◆ INSTRUCTIONS FOR THE TASK
Before printing the listing, strip out its pictures and keep everything else exact.

---- DATASET CONTENT

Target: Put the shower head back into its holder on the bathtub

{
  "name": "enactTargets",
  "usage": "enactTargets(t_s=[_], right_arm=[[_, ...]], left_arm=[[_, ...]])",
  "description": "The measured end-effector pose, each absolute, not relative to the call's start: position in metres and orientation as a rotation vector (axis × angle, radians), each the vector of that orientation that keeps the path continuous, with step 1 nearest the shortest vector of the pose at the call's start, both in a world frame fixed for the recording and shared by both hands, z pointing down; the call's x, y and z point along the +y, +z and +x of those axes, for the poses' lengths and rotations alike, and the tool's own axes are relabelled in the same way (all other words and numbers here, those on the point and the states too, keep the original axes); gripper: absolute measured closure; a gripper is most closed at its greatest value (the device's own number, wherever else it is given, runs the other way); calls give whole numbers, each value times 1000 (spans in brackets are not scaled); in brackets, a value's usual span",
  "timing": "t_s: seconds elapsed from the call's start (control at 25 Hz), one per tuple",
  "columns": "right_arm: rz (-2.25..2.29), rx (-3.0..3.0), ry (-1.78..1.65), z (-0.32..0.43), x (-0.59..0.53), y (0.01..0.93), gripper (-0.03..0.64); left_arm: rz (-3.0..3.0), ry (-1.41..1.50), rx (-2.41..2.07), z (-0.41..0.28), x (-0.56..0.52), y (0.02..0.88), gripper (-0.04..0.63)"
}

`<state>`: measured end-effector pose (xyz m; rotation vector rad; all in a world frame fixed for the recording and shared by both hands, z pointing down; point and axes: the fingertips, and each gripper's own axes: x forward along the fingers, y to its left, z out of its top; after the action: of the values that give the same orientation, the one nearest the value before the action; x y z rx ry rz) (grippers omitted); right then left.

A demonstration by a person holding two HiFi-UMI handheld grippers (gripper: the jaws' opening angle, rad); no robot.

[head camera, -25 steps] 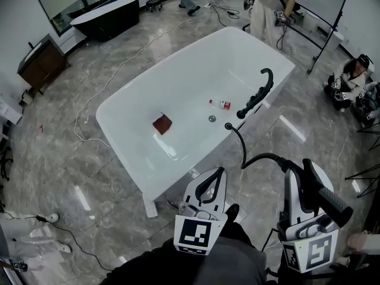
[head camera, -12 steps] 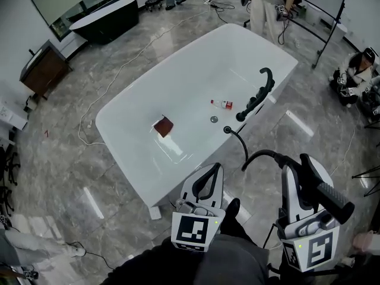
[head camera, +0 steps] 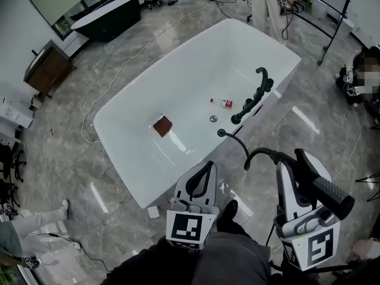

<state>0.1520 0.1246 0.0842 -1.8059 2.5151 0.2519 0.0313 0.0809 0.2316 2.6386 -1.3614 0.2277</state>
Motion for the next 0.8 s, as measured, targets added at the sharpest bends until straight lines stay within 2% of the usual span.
enactTargets(t_s=[0.32, 0.8], right_arm=[[-1664, 2571, 263, 167, 106, 77, 488], [-1572, 2621, 252, 144, 55, 66, 488]], left_arm=[[2580, 238, -1460, 46, 76, 239, 592], [2547, 157, -1500, 30, 26, 234, 592]])
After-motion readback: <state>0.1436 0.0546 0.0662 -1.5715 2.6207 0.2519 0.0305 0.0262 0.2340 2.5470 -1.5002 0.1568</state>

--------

◆ ANSWER AREA
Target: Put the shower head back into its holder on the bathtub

{
  "name": "enactTargets",
  "usage": "enactTargets(t_s=[_], right_arm=[[_, ...]], left_arm=[[_, ...]])",
  "description": "The measured end-effector pose, each absolute, not relative to the call's start: position in metres and orientation as a rotation vector (axis × angle, radians), each the vector of that orientation that keeps the path continuous, with step 1 nearest the shortest vector of the pose at the call's start, both in a world frame fixed for the recording and shared by both hands, z pointing down; the call's x, y and z point along the +y, +z and +x of those axes, for the poses' lengths and rotations alike, and the tool's own axes are relabelled in the same way (all other words and numbers here, those on the point and the states too, keep the original axes); gripper: absolute measured closure; a gripper is most closed at its greatest value (the device's own number, wherever else it is given, runs the other way); calls give whole numbers, each value times 1000 (spans in brackets are not scaled); in brackets, a value's usual span",
  "timing": "t_s: seconds elapsed from the call's start (control at 25 Hz), one per tuple",
  "columns": "right_arm: rz (-2.25..2.29), rx (-3.0..3.0), ry (-1.78..1.65), z (-0.32..0.43), x (-0.59..0.53), y (0.01..0.93), gripper (-0.03..0.64); left_arm: rz (-3.0..3.0), ry (-1.41..1.50), rx (-2.41..2.07), z (-0.41..0.28), x (-0.56..0.52), y (0.02..0.88), gripper (-0.04..0.63)"
}

`<state>`: measured end-effector pose (xyz m; rotation vector rad; all in a world frame fixed for the recording and shared by both hands, z pointing down; point and axes: the fingertips, and each gripper's own axes: x forward along the fingers, y to its left, z out of its top; after the action: of the values that give the same orientation, the one nearest the value before the action; x y z rx ry rz) (grippers omitted); right then left.

A demonstration by a person holding two HiFi-UMI handheld grippers (gripper: the jaws' opening angle, rad); no robot.

[head camera, -25 steps] 
[head camera, -12 steps] 
[head camera, +0 steps] 

<state>0.1520 0.1246 0.0842 -1.8059 2.5151 0.2519 0.0313 0.0809 0.2316 2.6386 -1.3614 0.2277</state>
Motion for the next 0.8 s, as measured, targets added at the sharpest bends until straight lines stay within 2% of the usual span.
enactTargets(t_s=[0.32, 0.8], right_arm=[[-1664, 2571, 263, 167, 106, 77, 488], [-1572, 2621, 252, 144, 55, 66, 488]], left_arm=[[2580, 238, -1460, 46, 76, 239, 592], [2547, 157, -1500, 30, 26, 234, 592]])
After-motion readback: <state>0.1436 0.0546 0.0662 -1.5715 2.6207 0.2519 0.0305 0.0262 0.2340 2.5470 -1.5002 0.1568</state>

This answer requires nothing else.